Floating PointsKuiper
Pluto / Inertia

Sam Shepherd, as Floating Points, put out one of last year’s capital-A Albums in Elaenia, and it got called all the things you hear supposedly important albums being called. Long-awaited, highly anticipated, groundbreaking, Best New Music. And it was, refreshingly, all of those things.

From the opening moments of Nespole, which to me sound unlike any music ever, to the deal-sealing chaos of its closer Peroration SixElaenia defies listeners with the kind of cantankerous smirk on its sleeve that only life as a DJ in London will be able to permanently embroider you with. It’s an enormous, shape-shifting piece of got-damn magic.

So in all honesty, I’m still fairly hungover from it. I still listen to it – like a lot. More than once a day, sometimes. I was slightly hesitant to even approach its follow-up, the Kuiper EP. At surface level, it’s just as unapproachable as its predecessor; it consists of two roundabout fifteen-minute tracks and has the same brand of coldly foreign cover art.
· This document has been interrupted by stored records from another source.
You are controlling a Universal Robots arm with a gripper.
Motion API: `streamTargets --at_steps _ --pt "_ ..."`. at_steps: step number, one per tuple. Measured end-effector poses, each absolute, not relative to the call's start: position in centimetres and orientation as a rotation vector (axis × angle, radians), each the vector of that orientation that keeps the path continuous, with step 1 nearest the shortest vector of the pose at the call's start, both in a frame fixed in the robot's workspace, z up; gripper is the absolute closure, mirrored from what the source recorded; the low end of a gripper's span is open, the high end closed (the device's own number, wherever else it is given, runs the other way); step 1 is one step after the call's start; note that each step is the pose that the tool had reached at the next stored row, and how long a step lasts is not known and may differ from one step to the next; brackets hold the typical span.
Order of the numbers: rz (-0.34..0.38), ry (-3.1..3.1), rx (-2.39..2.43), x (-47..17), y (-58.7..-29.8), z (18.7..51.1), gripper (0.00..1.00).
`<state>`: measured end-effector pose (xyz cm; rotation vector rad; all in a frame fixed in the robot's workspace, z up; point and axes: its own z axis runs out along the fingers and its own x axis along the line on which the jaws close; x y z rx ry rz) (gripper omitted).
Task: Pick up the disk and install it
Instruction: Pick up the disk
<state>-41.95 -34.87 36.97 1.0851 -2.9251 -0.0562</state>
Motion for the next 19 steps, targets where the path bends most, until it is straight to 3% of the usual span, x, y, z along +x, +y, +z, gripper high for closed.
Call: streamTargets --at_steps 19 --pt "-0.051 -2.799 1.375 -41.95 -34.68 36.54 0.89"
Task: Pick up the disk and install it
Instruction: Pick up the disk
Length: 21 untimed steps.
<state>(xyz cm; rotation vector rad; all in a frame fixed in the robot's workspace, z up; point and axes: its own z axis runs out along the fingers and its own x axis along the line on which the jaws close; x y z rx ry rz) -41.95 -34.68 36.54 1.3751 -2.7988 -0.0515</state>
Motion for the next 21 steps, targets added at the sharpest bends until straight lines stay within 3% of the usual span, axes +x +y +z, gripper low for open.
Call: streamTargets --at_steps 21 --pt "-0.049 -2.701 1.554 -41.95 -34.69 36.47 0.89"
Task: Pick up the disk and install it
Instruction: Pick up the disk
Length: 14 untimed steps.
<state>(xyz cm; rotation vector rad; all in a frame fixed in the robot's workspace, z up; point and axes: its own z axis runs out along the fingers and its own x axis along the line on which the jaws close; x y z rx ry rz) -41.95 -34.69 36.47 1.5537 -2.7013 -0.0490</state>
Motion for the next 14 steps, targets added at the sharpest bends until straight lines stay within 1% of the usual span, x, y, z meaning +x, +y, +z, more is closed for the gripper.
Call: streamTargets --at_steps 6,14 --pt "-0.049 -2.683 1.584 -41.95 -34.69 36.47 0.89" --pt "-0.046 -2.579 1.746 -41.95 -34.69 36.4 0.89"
But happily, it’s more like a good sequel than a reboot that’s so bad it kind of makes you hate the original, as well as yourself for even liking the original.

Kuiper is also just as easy to get into as Elaenia. The trick with both of them is you just have to let them tickle you in their own way. Once you get past the ominous introduction of Kuiper (the song), its eighteen minutes seem to just drift by like you’re in a vacuum. A live favourite out of the Floating Points live set, it’s lovingly captured here in what feels like a very live, very jammy way – but the production never limits the sound to that live kind of feel.
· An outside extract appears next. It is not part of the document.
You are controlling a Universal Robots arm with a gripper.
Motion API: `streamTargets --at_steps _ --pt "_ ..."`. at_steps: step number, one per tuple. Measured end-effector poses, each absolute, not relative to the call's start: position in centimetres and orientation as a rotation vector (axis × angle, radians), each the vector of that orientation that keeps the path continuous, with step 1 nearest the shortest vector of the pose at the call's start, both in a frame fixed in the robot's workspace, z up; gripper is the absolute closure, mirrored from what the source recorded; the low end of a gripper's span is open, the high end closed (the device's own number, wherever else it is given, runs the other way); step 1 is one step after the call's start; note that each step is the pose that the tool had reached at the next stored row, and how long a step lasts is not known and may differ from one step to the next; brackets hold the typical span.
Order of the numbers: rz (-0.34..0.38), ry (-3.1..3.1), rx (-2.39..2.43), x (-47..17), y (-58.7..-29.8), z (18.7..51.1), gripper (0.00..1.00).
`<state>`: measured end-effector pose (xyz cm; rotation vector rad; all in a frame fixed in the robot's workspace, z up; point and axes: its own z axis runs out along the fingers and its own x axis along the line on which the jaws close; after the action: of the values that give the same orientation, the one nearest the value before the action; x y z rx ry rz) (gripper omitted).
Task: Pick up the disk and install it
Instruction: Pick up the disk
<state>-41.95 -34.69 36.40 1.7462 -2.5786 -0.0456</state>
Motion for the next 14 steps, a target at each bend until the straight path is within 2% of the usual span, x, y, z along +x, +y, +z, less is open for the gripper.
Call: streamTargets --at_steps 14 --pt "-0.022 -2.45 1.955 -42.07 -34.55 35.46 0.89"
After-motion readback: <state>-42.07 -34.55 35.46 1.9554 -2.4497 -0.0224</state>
Shepherd looms large over the mix and penetrates it with that special kind of intense electronic producer attention to detail – notice what in the hell he’s doing to the drums around the nine-minute mark. The whole thing’s unrelentingly expansive and absolutely absorbing, never slipping into some element of dull repetition, never indulging itself by going in a direction it didn’t need to. It’s remarkable how controlled it is.

The vaguely Steve Reichian rhythmic patterns that follow in For Marmish Pt. II bounce around like puffy balls of sheer buttery bliss. But after its first half, it undergoes this remarkable process, totally audible by the way, where it distills all its disparate elements into a singular, infinite band of haunted ambience, sustained and suspended in mid-air like some kind of spectacle that only happens every thousand years. It’s just breathtaking.
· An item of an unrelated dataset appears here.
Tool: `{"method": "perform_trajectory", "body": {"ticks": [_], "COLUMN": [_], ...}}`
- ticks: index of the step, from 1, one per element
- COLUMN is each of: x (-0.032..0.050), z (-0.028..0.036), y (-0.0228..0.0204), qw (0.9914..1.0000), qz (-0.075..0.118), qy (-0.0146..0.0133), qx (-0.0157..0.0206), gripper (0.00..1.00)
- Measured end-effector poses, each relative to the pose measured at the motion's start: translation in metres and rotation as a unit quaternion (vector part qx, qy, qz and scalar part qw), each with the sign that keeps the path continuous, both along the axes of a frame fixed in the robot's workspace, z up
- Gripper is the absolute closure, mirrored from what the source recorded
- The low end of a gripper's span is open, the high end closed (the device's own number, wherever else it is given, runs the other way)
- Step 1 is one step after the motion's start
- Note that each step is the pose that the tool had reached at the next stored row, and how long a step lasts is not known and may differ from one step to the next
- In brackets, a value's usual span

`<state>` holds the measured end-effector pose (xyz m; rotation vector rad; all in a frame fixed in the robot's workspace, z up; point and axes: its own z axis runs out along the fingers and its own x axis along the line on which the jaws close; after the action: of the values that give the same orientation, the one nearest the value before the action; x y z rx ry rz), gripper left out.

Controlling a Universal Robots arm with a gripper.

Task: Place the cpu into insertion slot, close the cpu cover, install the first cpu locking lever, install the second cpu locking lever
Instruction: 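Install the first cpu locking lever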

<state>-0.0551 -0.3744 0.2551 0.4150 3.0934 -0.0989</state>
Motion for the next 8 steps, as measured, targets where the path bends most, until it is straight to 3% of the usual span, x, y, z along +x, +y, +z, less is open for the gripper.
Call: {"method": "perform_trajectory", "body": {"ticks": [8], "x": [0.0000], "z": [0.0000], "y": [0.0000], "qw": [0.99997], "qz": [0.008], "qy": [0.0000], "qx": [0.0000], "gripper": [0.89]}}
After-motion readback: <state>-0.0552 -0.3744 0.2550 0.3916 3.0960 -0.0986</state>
Overall, Kuiper ups the jazz factor that was already quite pronounced on Elaenia. It’s basically an extrapolation. But I won’t do any further disservice to this excellent EP by harping on about the monument everyone else is going to judge it against as well. Kuiper stands well and truly on its own as another kind of majestic beast that balls together jazz, electronica, freakout jams and liberated experimentation with some of the most immaculate contemporary production you’re going to hear.

- Joe Saxby.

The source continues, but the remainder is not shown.